David Tulsky, PhD, Vice President of Outcomes and Assessment Research and the Director of Spinal Cord Injury at KMRREC, explains, “Spinal cord injury was the first model systems program and offers the most comprehensive data base from which this field has learned. The traumatic brain injury program has been around for more than 20 years and offers similar comprehensive information for TBI injuries.” KMRREC and UMDNJ were awarded big grants to establish these centers of care and to study quality of life for these patients.

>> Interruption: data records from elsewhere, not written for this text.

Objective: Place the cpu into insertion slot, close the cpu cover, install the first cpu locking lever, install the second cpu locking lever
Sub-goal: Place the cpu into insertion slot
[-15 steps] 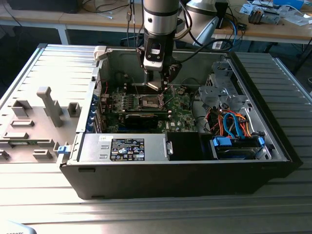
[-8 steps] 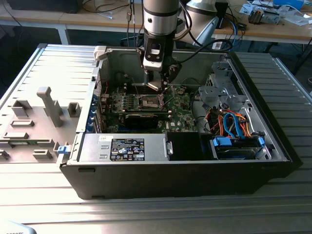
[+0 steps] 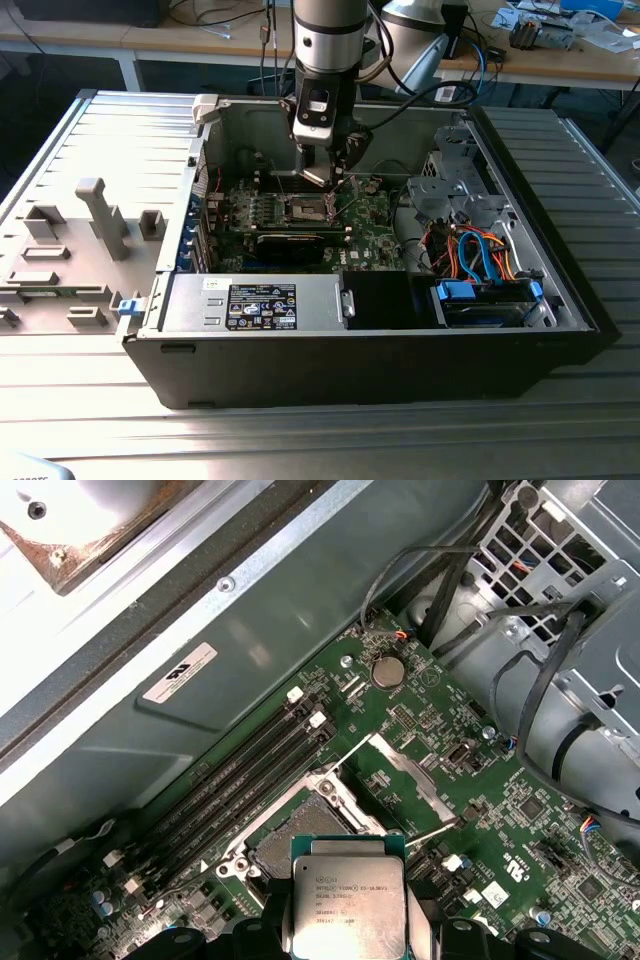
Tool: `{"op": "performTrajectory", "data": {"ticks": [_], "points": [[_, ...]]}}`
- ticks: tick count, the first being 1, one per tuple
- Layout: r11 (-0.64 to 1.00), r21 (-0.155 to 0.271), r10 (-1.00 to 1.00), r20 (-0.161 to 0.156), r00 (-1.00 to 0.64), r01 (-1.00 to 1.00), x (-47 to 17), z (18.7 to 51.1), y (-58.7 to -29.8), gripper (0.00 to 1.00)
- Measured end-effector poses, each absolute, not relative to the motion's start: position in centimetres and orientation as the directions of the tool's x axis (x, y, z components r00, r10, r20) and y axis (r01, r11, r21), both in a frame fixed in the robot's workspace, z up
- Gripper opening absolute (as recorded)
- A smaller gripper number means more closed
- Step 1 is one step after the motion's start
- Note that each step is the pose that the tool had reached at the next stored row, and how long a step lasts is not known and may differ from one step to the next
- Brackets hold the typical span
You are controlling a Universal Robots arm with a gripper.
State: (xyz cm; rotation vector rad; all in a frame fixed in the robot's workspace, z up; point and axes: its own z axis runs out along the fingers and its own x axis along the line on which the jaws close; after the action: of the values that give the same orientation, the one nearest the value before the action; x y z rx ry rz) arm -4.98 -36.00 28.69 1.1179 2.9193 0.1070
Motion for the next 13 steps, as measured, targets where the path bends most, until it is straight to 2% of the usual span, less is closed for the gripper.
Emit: {"op": "performTrajectory", "data": {"ticks": [13], "points": [[0.734, 0.068, 0.677, 0.011, -0.736, 0.676, -4.98, 28.57, -36.0, 0.54]]}}
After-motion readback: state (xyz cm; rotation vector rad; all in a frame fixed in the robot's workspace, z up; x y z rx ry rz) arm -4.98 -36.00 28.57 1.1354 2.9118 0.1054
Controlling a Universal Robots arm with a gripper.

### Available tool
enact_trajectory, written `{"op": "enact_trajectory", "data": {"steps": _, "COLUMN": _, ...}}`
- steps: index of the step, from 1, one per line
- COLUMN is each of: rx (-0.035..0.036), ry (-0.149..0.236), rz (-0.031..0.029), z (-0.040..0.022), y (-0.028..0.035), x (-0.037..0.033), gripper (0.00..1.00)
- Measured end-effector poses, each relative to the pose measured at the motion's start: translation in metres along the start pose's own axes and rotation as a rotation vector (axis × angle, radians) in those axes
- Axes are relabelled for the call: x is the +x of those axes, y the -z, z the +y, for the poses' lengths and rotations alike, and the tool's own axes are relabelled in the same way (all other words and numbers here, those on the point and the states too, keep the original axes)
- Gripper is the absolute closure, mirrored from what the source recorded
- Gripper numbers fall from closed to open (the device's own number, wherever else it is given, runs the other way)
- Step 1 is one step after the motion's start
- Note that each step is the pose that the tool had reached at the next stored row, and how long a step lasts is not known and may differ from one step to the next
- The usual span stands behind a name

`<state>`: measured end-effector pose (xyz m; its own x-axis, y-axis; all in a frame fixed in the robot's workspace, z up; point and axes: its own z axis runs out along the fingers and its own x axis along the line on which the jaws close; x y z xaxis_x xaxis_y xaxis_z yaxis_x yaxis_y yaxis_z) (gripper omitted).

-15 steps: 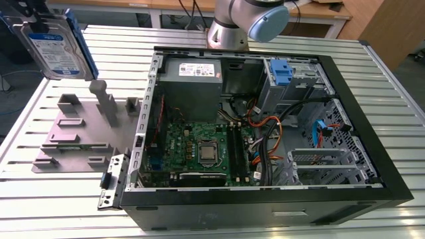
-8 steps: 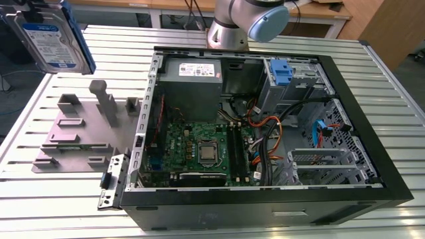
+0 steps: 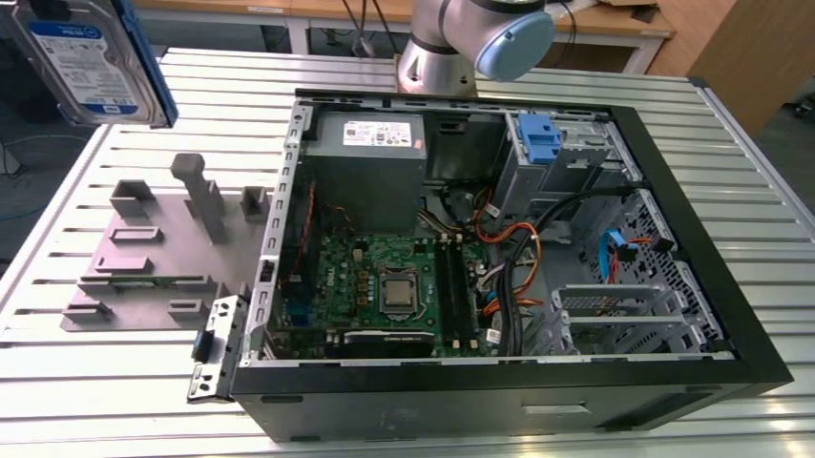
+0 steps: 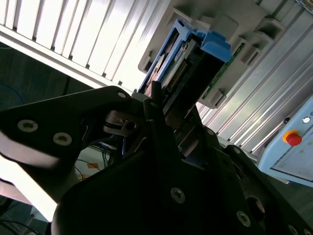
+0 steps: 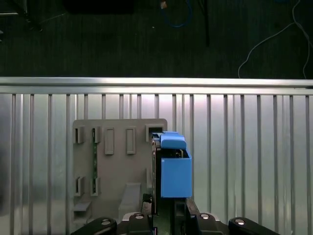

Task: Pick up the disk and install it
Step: 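Pick up the disk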

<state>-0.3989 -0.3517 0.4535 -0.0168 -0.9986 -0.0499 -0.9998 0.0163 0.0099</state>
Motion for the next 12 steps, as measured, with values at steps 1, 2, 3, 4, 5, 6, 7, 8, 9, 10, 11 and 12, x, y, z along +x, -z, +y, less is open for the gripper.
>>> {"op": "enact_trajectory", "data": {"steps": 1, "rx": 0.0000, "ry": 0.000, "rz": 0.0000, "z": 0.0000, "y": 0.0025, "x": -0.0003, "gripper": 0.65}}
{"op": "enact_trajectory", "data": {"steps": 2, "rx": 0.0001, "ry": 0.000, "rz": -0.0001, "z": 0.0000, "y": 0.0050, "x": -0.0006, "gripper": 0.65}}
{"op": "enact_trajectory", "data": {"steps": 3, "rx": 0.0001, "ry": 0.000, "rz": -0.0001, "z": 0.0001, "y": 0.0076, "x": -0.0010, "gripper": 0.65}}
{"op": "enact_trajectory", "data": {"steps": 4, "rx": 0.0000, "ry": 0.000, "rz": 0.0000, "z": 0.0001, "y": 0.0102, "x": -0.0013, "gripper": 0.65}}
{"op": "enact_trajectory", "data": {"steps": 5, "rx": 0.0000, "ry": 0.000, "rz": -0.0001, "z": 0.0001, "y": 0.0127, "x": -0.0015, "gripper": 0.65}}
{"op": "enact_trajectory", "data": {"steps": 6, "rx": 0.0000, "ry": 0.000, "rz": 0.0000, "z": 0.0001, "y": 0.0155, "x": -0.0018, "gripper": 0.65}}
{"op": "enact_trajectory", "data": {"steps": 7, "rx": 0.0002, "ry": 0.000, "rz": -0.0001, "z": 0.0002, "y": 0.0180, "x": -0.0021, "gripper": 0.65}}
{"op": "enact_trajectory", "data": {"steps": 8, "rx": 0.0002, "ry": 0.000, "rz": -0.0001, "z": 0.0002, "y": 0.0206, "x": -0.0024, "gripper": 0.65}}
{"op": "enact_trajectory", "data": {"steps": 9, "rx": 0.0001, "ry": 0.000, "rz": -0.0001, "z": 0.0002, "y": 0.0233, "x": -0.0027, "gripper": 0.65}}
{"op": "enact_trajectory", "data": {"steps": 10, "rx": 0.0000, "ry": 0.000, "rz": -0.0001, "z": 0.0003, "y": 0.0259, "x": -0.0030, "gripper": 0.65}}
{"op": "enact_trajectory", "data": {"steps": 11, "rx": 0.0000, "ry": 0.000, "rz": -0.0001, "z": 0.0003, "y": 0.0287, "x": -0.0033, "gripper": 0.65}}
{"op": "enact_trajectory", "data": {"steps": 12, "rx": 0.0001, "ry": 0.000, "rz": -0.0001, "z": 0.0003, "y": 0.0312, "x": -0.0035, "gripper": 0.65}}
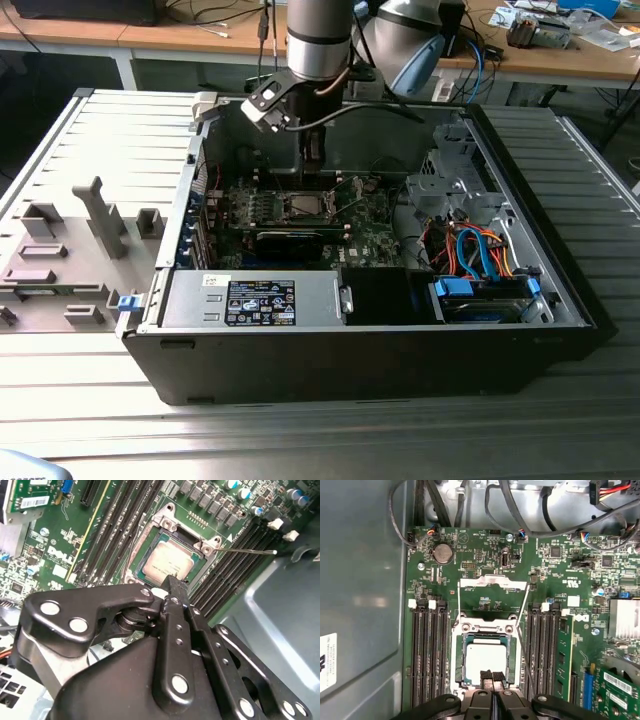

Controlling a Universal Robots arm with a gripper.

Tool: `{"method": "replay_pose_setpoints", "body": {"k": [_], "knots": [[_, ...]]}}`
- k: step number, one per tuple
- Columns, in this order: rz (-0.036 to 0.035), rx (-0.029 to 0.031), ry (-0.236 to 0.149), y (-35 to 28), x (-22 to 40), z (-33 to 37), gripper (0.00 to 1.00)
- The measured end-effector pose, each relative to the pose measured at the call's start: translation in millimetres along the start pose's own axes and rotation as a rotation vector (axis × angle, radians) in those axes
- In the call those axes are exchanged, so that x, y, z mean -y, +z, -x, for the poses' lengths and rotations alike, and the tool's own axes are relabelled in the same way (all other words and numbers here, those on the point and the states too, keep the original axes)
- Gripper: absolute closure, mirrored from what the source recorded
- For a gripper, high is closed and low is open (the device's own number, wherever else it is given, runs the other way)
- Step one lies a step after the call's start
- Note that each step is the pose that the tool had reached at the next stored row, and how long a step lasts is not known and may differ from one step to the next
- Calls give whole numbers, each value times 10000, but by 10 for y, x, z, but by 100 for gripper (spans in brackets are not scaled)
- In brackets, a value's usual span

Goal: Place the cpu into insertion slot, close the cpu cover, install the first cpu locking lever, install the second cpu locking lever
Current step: 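Place the cpu into insertion slot, then close the cpu cover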

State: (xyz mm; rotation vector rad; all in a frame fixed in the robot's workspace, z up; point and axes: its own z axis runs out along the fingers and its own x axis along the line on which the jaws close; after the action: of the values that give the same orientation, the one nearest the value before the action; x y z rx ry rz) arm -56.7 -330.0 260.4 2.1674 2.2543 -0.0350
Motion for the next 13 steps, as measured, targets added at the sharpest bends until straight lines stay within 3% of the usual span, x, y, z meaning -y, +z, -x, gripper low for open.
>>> {"method": "replay_pose_setpoints", "body": {"k": [6,13], "knots": [[0,0,-1,-113,1,3,89],[0,0,-1,-117,1,3,89]]}}
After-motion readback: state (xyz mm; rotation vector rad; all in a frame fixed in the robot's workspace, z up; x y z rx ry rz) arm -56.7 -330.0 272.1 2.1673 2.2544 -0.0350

To be distinguished as a model system, Tulsky adds, you need to have all of the facilities within your partner organizations for integrated comprehensive care from the Level 1 Trauma Center at University Hospital to Kessler with its full range of services. Funding for this wealth of information has been ongoing and provided by the government’s own National Institute on Disability and Rehabilitation Research (NIDRR). “The big question is: why haven’t these important data bases and programs been used more extensively to help treat deployment related injuries? Why haven’t the Department of Defense or VA formed a greater liaison with these established networks as their launching points for treatment and care? I don’t know the answer.”
Tulsky and the KMRREC team are participating in large scale initiatives to measure outcomes, “which could be very helpful to the military.” He has received extensive funding from the NIH and NIDRR to lead collaborative research projects developing a patient reported outcome measurement information system, known as SCI - QOL, for people with SCI and TBI - QOL for patients with TBI. Both are to be integrated with NIH multi-million dollar projects known as Neuro-QOL and PROMIS. Leading rehabilitation centers around the country are focusing on neurological disorders, and these systems hold the promise of helping the VA and DOD keep track of injured soldiers.
“We are practicing state of the art medicine,” Tulsky says, “Does it make sense for the Department of Defense and the VA to do things so independently or is there a way to collaborate better and develop longstanding research and clinical programs? I certainly hope that these collaborations happen. They would really benefit our wounded warriors.”